The Zabu Finance hack took advantage of how the smart contract recorded the number of tokens staked by a user.  The SPORE token is designed to generate rewards for holders by charging a small fee for each transfer of them.  This fee is then distributed to token holders as rewards.

The ZABUFarm contract recorded the number of SPORE tokens that the attacker staked rather than the actual number of tokens received by the contract (i.e. after the fee was extracted).  When the attacker attempted to withdraw stake from the contract, they were credited with the full amount of their stake, meaning that the contract’s liquidity was slowly drained down to near-zero.

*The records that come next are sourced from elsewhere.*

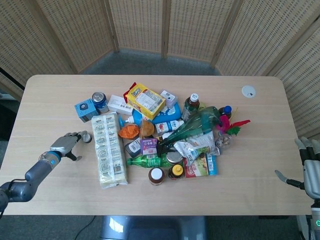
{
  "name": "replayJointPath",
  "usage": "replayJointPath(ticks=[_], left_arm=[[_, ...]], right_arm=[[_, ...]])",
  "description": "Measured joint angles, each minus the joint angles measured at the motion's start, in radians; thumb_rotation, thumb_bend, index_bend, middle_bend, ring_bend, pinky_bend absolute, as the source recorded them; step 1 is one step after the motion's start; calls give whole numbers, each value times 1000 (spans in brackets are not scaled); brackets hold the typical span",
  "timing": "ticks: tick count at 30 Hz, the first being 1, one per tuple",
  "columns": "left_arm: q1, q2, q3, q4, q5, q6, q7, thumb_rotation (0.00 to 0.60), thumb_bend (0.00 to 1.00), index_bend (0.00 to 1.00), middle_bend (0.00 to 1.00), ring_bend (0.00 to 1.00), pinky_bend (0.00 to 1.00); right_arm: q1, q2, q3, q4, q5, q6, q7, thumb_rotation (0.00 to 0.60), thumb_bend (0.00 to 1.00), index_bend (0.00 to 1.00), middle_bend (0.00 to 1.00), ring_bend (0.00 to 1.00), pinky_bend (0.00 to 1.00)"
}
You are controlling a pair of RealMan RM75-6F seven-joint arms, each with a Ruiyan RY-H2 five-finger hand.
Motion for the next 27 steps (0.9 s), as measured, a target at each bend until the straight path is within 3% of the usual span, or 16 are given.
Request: replayJointPath(ticks=[10, 19, 23, 27], left_arm=[[73, 132, 61, -150, 51, 48, -28, 600, 355, 0, 24, 0, 0], [166, 143, 32, -188, 174, 326, -85, 600, 356, 2, 0, 0, 0], [208, 127, 22, -178, 261, 484, -68, 600, 357, 128, 0, 0, 0], [242, 89, 21, -156, 307, 561, -7, 600, 358, 256, 0, 0, 0]], right_arm=[[1, -8, -4, -6, -27, 4, 5, 367, 181, 0, 0, 0, 0], [-6, -2, -7, -17, -45, 16, 5, 364, 180, 0, 0, 0, 0], [-13, -1, -9, -14, -45, 23, 11, 363, 179, 0, 0, 0, 0], [-13, 1, -7, -14, -50, 25, 13, 365, 179, 0, 0, 0, 0]])
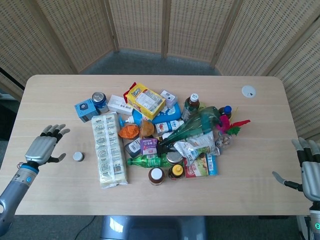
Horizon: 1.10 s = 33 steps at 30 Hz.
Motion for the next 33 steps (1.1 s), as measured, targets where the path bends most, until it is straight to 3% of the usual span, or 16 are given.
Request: replayJointPath(ticks=[9, 33], left_arm=[[24, -39, 19, 26, -8, -7, 51, 600, 357, 326, 0, 0, 0], [5, -213, 18, 187, -6, -60, 114, 600, 356, 284, 0, 0, 0]], right_arm=[[-3, 2, -1, 0, -4, 0, 3, 362, 180, 0, 0, 0, 0], [-18, 13, 0, 0, 6, 8, 6, 366, 180, 0, 0, 0, 0]])
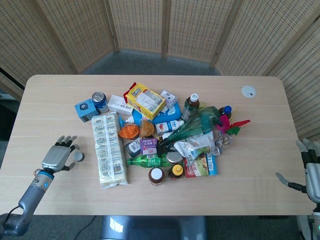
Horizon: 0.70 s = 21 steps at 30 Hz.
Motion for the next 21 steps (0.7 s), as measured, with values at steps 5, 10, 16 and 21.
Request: replayJointPath(ticks=[5, 10, 16, 21], left_arm=[[-8, -18, -2, 21, -1, -16, 8, 600, 357, 294, 0, 0, 0], [-8, -28, -3, 41, -8, -24, 9, 600, 356, 326, 0, 0, 0], [-7, -44, -6, 60, -8, -23, 2, 600, 348, 366, 0, 0, 0], [-5, -61, -10, 79, -5, -20, -8, 600, 305, 389, 0, 0, 0]], right_arm=[[-3, 2, 1, 1, 5, 1, 0, 365, 179, 0, 0, 0, 0], [-5, 4, 3, 3, 10, 2, 2, 364, 181, 0, 0, 0, 0], [-5, 0, 4, 9, 16, -5, 11, 364, 179, 0, 0, 0, 0], [-7, 1, 4, 13, 16, -3, 16, 363, 179, 0, 0, 0, 0]])
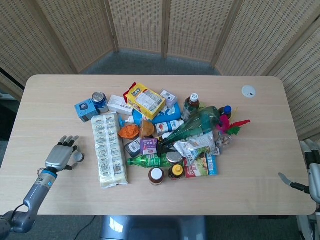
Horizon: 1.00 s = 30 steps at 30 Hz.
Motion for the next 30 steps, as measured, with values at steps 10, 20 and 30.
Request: replayJointPath(ticks=[10, 20, 30], left_arm=[[10, -13, -5, 15, -5, 4, -27, 600, 299, 538, 60, 0, 0], [13, 26, -17, -36, -10, -3, -63, 600, 297, 588, 85, 0, 0], [9, 218, -74, -273, -4, 57, -89, 600, 294, 583, 79, 0, 0]], right_arm=[[-9, 0, -3, 6, -7, 9, 19, 367, 178, 0, 0, 0, 0], [-11, 3, -2, 1, -19, 14, 22, 366, 181, 0, 0, 0, 0], [-15, -26, -17, 35, -31, -1, 63, 365, 180, 0, 0, 0, 0]])
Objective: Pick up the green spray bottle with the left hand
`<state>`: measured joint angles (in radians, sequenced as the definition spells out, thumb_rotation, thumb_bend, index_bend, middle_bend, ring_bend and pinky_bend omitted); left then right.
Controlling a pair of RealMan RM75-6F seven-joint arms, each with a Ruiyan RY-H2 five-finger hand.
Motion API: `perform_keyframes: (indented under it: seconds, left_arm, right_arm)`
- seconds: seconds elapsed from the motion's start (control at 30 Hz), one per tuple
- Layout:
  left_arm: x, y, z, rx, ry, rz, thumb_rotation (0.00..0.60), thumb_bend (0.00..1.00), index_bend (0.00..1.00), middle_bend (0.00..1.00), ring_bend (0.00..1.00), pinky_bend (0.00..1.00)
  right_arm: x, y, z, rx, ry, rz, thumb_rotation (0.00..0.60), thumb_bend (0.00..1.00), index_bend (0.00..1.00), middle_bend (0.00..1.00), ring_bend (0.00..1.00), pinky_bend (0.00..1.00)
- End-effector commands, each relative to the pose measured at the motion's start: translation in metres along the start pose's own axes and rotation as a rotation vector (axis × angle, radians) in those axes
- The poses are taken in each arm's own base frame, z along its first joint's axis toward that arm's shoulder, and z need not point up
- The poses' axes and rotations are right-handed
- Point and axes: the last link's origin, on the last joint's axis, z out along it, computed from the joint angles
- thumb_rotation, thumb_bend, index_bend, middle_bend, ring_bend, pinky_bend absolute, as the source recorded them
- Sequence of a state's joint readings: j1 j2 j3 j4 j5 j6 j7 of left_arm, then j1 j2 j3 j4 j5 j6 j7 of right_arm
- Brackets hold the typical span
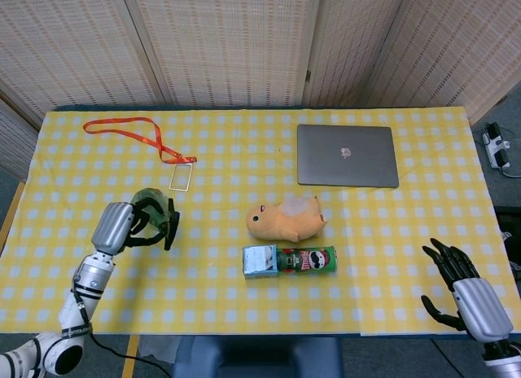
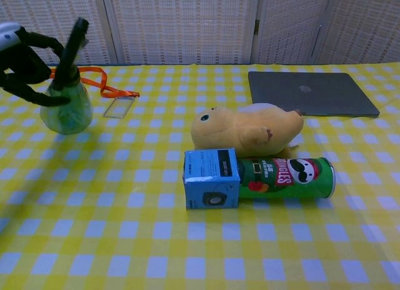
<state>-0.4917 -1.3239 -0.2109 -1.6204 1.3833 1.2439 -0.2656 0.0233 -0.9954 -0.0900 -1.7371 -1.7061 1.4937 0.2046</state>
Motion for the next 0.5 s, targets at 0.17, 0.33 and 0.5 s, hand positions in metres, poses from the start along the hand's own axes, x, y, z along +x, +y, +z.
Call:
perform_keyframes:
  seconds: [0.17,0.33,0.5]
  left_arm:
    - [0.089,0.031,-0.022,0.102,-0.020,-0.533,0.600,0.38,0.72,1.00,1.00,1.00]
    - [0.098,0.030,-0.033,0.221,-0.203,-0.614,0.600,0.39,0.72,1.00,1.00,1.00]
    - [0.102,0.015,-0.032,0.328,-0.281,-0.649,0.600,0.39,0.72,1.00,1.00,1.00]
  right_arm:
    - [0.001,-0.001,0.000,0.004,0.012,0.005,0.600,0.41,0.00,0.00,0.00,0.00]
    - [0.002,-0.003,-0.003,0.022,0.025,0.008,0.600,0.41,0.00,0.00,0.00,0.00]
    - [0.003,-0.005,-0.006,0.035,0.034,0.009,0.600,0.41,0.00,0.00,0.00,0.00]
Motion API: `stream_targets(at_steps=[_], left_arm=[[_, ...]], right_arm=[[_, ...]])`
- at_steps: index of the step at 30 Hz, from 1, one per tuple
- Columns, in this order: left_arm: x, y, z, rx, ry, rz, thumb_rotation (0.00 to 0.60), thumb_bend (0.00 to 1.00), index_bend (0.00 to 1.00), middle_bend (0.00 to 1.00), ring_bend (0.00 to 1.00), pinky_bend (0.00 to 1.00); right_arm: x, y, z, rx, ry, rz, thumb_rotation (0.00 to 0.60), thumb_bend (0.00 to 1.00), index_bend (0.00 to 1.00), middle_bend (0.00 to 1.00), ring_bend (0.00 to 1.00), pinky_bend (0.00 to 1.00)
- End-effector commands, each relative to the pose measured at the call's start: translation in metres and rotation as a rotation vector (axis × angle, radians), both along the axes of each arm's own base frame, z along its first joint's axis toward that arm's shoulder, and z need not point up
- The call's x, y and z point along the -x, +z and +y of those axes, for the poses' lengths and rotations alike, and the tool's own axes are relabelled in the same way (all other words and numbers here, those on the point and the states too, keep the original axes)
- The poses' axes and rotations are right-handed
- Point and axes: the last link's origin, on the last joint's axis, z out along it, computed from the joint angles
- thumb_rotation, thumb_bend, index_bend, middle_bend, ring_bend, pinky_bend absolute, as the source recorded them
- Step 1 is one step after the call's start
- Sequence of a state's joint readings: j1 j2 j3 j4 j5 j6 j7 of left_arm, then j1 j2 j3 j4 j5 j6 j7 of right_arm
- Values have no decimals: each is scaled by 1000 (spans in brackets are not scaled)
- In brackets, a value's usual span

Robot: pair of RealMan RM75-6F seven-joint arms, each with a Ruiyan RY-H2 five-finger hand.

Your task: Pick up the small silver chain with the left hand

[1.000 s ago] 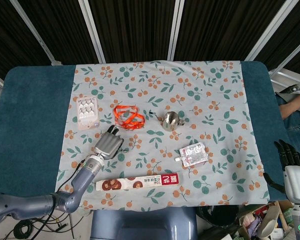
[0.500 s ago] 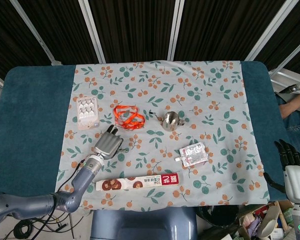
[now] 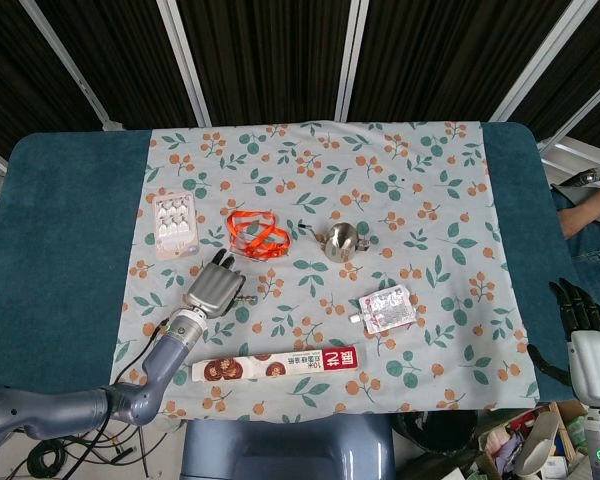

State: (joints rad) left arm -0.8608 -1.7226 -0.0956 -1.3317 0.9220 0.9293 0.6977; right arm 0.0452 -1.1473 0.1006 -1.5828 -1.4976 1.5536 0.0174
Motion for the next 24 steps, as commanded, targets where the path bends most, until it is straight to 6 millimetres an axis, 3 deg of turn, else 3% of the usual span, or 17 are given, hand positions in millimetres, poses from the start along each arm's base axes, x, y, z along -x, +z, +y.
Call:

The ZABUFarm contract’s reward logic is based on the ratio of accumulated block rewards to the number of staked SPORE tokens within the contract.  After performing this attack, there were nearly no SPORE tokens in the contract, meaning that the staking reward of the contract is calculated as a very high value.  The attacker took advantage of this fact to drain the contract’s reward pool, causing its value to drop to zero.

Lessons Learned From the Attack

The Zabu Finance hack took advantage of the fact that the ZABUFarm contract does not appropriately manage deflationary tokens which charge a fee on transfers.  However, this is not the first time this has occurred.  An attack against PolyYeld Finance in July 2021 took advantage of an identical vulnerability in its Masterchef pool to steal xYELD tokens and cause the value of YELD to drop to zero.

This exploit underscores the importance of undergoing smart contract audits before deploying contracts and monitoring DeFi hacks.  The exploit against PolyYeld should have warned similar contracts to add support for deflationary tokens in the MasterChef pools.